# Data

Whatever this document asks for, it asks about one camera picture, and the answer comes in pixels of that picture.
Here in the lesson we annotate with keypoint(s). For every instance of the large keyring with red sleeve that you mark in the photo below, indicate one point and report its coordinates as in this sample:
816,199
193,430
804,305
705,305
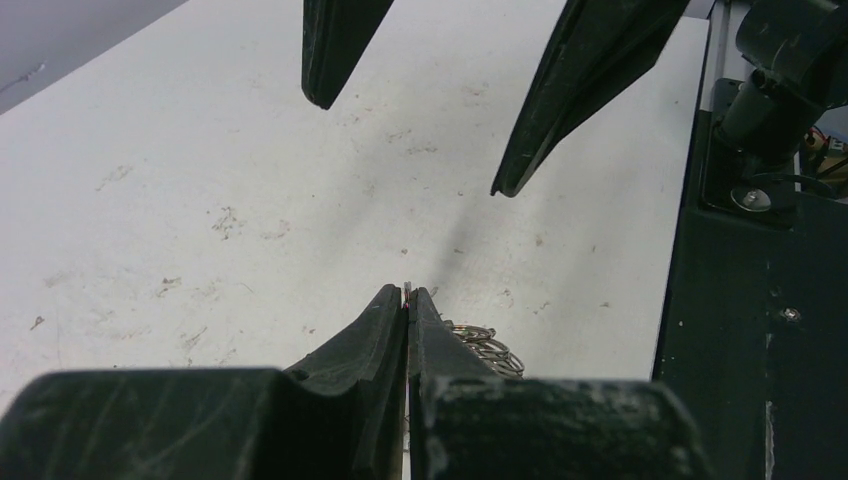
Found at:
487,351

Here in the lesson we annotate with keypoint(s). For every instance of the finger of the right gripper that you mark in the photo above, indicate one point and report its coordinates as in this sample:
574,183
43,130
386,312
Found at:
597,49
335,35

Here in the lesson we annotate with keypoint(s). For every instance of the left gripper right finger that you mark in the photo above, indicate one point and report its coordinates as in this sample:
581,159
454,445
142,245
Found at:
469,422

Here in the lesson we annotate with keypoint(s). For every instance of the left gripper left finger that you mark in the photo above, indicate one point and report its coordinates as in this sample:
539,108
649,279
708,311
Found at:
336,414

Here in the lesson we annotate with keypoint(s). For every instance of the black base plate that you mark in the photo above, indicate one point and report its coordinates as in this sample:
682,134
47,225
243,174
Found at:
754,328

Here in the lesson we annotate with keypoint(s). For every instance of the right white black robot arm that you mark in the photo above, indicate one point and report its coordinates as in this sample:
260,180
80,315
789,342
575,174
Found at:
798,50

# Task objective
Across the entries above, how many lines contain the string "black"? The number alone is the answer.

# Written response
2